▶ Exercise instructions
Every entry should be returned unchanged, with the pictures omitted.

((

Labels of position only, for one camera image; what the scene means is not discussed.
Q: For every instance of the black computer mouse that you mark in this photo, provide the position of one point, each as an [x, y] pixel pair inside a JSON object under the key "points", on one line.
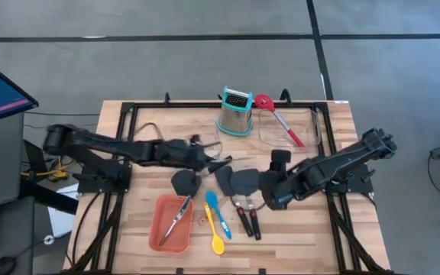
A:
{"points": [[0, 266]]}

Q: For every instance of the orange plastic bin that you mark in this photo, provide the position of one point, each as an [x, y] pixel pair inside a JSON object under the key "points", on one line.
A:
{"points": [[166, 240]]}

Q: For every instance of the red slotted spoon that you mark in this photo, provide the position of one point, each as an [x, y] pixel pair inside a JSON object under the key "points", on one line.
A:
{"points": [[264, 102]]}

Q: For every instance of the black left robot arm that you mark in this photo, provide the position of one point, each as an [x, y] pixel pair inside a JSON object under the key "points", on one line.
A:
{"points": [[101, 147]]}

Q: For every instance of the teal steel box grater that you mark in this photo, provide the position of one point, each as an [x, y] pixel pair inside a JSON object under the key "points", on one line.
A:
{"points": [[235, 114]]}

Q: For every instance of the wooden slotted spatula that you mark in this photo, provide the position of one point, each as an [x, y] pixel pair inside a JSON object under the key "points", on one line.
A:
{"points": [[203, 220]]}

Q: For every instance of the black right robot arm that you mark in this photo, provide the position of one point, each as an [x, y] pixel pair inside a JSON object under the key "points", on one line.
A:
{"points": [[338, 164]]}

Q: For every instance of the black spatula with steel shaft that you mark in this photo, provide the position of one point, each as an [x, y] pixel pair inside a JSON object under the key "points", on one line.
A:
{"points": [[185, 183]]}

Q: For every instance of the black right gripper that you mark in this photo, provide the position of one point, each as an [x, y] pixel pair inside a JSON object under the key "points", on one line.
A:
{"points": [[277, 191]]}

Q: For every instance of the blue silicone spoon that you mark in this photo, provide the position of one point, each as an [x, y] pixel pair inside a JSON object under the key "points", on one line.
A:
{"points": [[212, 198]]}

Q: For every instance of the white paper sheet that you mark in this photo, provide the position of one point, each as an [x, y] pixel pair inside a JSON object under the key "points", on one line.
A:
{"points": [[61, 217]]}

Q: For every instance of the yellow silicone spoon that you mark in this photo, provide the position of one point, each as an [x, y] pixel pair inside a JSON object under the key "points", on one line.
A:
{"points": [[217, 246]]}

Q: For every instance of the black desk leg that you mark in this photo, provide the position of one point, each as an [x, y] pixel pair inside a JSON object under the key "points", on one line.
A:
{"points": [[48, 198]]}

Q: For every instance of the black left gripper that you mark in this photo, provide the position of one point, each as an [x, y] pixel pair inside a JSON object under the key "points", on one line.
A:
{"points": [[182, 154]]}

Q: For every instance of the clear plastic bin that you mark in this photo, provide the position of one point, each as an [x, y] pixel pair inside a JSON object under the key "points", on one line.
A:
{"points": [[304, 126], [182, 130]]}

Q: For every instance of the black metal table frame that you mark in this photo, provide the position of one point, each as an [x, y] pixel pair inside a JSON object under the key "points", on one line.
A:
{"points": [[204, 104]]}

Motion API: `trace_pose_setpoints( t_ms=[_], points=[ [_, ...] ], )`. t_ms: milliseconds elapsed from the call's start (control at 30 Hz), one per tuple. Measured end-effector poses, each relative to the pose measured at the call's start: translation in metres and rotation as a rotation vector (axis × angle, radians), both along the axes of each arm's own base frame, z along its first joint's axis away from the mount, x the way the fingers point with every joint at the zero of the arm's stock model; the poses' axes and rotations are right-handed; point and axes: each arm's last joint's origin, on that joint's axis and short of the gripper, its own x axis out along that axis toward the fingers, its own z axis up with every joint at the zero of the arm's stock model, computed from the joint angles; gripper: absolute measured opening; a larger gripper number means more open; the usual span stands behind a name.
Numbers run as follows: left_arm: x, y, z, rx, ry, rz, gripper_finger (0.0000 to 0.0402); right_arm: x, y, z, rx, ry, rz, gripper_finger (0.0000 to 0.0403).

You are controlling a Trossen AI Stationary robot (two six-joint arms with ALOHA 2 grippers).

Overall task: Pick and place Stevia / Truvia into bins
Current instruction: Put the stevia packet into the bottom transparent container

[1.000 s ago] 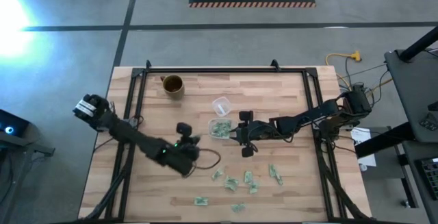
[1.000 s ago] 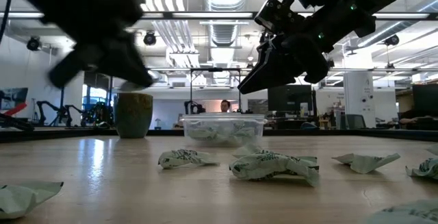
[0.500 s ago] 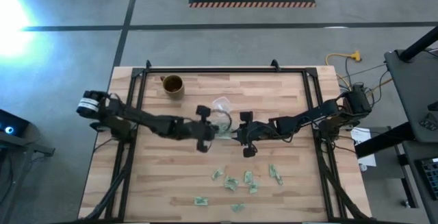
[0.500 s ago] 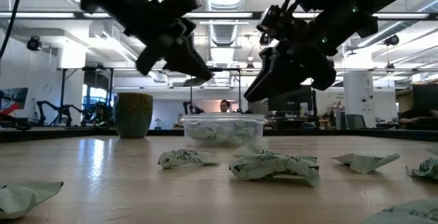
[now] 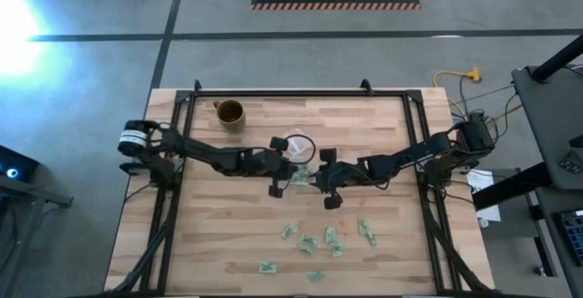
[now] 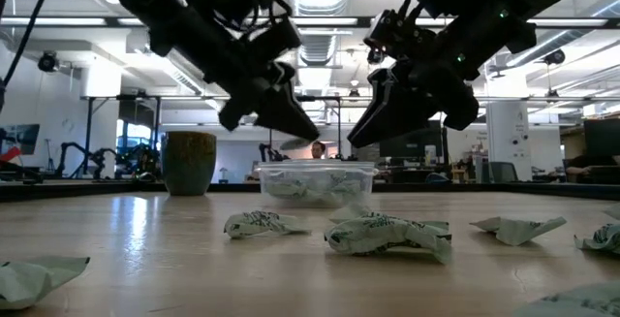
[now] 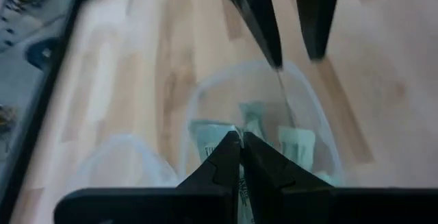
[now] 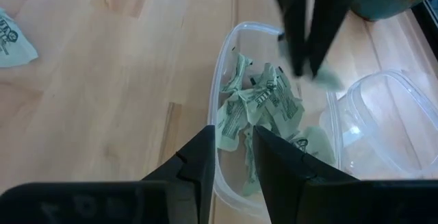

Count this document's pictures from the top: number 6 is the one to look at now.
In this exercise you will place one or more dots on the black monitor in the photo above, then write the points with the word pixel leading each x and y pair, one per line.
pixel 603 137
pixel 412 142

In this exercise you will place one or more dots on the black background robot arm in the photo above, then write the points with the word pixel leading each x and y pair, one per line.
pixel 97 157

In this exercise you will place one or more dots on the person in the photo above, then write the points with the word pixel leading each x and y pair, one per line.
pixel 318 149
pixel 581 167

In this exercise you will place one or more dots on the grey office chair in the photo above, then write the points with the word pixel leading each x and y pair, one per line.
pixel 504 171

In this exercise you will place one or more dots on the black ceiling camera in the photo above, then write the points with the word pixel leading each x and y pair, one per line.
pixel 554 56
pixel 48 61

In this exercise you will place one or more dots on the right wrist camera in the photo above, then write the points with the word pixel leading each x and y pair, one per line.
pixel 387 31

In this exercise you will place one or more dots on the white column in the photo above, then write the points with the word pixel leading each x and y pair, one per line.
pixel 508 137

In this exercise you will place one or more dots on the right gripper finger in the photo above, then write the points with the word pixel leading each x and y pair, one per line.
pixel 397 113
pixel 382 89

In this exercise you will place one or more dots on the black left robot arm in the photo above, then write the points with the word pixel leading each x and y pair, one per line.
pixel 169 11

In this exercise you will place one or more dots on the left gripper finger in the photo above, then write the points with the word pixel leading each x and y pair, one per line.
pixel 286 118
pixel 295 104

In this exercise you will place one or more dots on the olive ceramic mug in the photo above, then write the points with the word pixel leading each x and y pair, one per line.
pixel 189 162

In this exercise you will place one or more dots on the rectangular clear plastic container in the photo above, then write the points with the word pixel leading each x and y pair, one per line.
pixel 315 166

))

▶ Written response
Labels of position only, for one camera image; what the scene means is not discussed.
Q: For every instance of the black computer mouse that you mark in this photo, provide the position of one point, each as an [x, y] pixel pair inside a JSON object under the key "points", on one line.
A:
{"points": [[0, 266]]}

Q: For every instance of the orange plastic bin that you mark in this photo, provide the position of one point, each as an [x, y] pixel pair inside a JSON object under the key "points", on one line.
A:
{"points": [[166, 240]]}

Q: For every instance of the red slotted spoon that you mark in this photo, provide the position of one point, each as an [x, y] pixel pair inside a JSON object under the key "points", on one line.
A:
{"points": [[264, 102]]}

Q: For every instance of the black left robot arm that you mark in this photo, provide the position of one point, each as an [x, y] pixel pair inside a JSON object under the key "points", on one line.
A:
{"points": [[101, 147]]}

Q: For every instance of the teal steel box grater that you mark in this photo, provide the position of one point, each as an [x, y] pixel pair inside a JSON object under the key "points", on one line.
A:
{"points": [[235, 114]]}

Q: For every instance of the wooden slotted spatula that you mark in this photo, provide the position of one point, each as an [x, y] pixel pair inside a JSON object under the key "points", on one line.
A:
{"points": [[203, 220]]}

Q: For every instance of the black right robot arm that you mark in this photo, provide the position of one point, each as an [x, y] pixel pair inside a JSON object under the key "points", on one line.
A:
{"points": [[338, 164]]}

Q: For every instance of the black spatula with steel shaft that you mark in this photo, provide the position of one point, each as an [x, y] pixel pair inside a JSON object under the key "points", on one line.
A:
{"points": [[185, 183]]}

Q: For every instance of the black right gripper that you mark in this photo, provide the position of one point, each as an [x, y] pixel pair inside a JSON object under the key "points", on one line.
A:
{"points": [[277, 191]]}

Q: For every instance of the blue silicone spoon that you mark in this photo, provide the position of one point, each as an [x, y] pixel pair inside a JSON object under the key "points", on one line.
A:
{"points": [[212, 198]]}

Q: For every instance of the white paper sheet that you mark in this photo, provide the position of one point, each as an [x, y] pixel pair inside a JSON object under the key "points", on one line.
A:
{"points": [[61, 217]]}

Q: For every instance of the yellow silicone spoon that you mark in this photo, provide the position of one point, each as an [x, y] pixel pair inside a JSON object under the key "points", on one line.
A:
{"points": [[217, 246]]}

Q: For every instance of the black desk leg that you mark in this photo, provide the position of one point, each as an [x, y] pixel pair inside a JSON object under the key "points", on one line.
A:
{"points": [[48, 198]]}

Q: For every instance of the black left gripper that you mark in this photo, provide the position of one point, each as an [x, y] pixel pair inside a JSON object under the key "points", on one line.
A:
{"points": [[182, 154]]}

Q: For every instance of the clear plastic bin that you mark in this photo, provide the position of one point, each as an [x, y] pixel pair inside a JSON object under the key "points", on one line.
A:
{"points": [[304, 126], [182, 130]]}

Q: For every instance of the black metal table frame that you mark in this photo, provide the position of one point, each as an [x, y] pixel pair inside a JSON object under the key "points", on one line.
A:
{"points": [[204, 104]]}

Motion API: `trace_pose_setpoints( t_ms=[_], points=[ [_, ...] ], )`. t_ms: milliseconds elapsed from the call's start (control at 30 Hz), one per tuple. Measured end-effector poses, each relative to the pose measured at the call's start: translation in metres and rotation as a rotation vector (axis × angle, radians), both along the axes of each arm's own base frame, z along its first joint's axis away from the mount, x the way the fingers point with every joint at the zero of the arm's stock model; the poses' axes and rotations are right-handed; point and axes: each arm's last joint's origin, on that joint's axis and short of the gripper, its own x axis out along that axis toward the fingers, its own z axis up with every joint at the zero of the arm's stock model, computed from the joint angles; gripper: absolute measured opening; a larger gripper number means more open; the usual span stands behind a name.
Numbers run as follows: left_arm: x, y, z, rx, ry, rz, gripper_finger (0.0000 to 0.0402); right_arm: x, y, z, rx, ry, rz, gripper_finger (0.0000 to 0.0403).

You are controlling a Trossen AI Stationary robot (two six-joint arms with ALOHA 2 grippers).

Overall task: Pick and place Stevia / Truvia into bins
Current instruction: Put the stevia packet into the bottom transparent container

[1.000 s ago] 
[1.000 s ago] 
[0.500 s ago] 
[0.500 s ago] 
[now] 
[now] 
[now] 
[now] 

Count this document's pictures from the top: number 6 is the one to look at now.
In this exercise you will place one or more dots on the black monitor in the photo above, then write the points with the word pixel leading each x and y pair, one per line.
pixel 603 137
pixel 412 142

In this exercise you will place one or more dots on the black background robot arm in the photo above, then write the points with the word pixel leading each x and y pair, one per line.
pixel 97 157

In this exercise you will place one or more dots on the person in the photo above, then write the points with the word pixel leading each x and y pair, one per line.
pixel 318 149
pixel 581 167

In this exercise you will place one or more dots on the grey office chair in the photo above, then write the points with the word pixel leading each x and y pair, one per line.
pixel 504 171

In this exercise you will place one or more dots on the black ceiling camera in the photo above, then write the points with the word pixel leading each x and y pair, one per line.
pixel 554 56
pixel 48 61

In this exercise you will place one or more dots on the right wrist camera in the photo above, then write the points with the word pixel leading each x and y pair, one per line.
pixel 387 31

In this exercise you will place one or more dots on the white column in the photo above, then write the points with the word pixel leading each x and y pair, one per line.
pixel 508 137

In this exercise you will place one or more dots on the right gripper finger in the photo above, then write the points with the word pixel leading each x and y pair, one per line.
pixel 397 113
pixel 382 89

In this exercise you will place one or more dots on the black left robot arm in the photo above, then write the points with the word pixel leading each x and y pair, one per line.
pixel 169 11

In this exercise you will place one or more dots on the left gripper finger in the photo above, then write the points with the word pixel leading each x and y pair, one per line.
pixel 286 118
pixel 295 104

In this exercise you will place one or more dots on the olive ceramic mug in the photo above, then write the points with the word pixel leading each x and y pair, one per line.
pixel 189 162

In this exercise you will place one or more dots on the rectangular clear plastic container in the photo above, then write the points with the word pixel leading each x and y pair, one per line.
pixel 315 166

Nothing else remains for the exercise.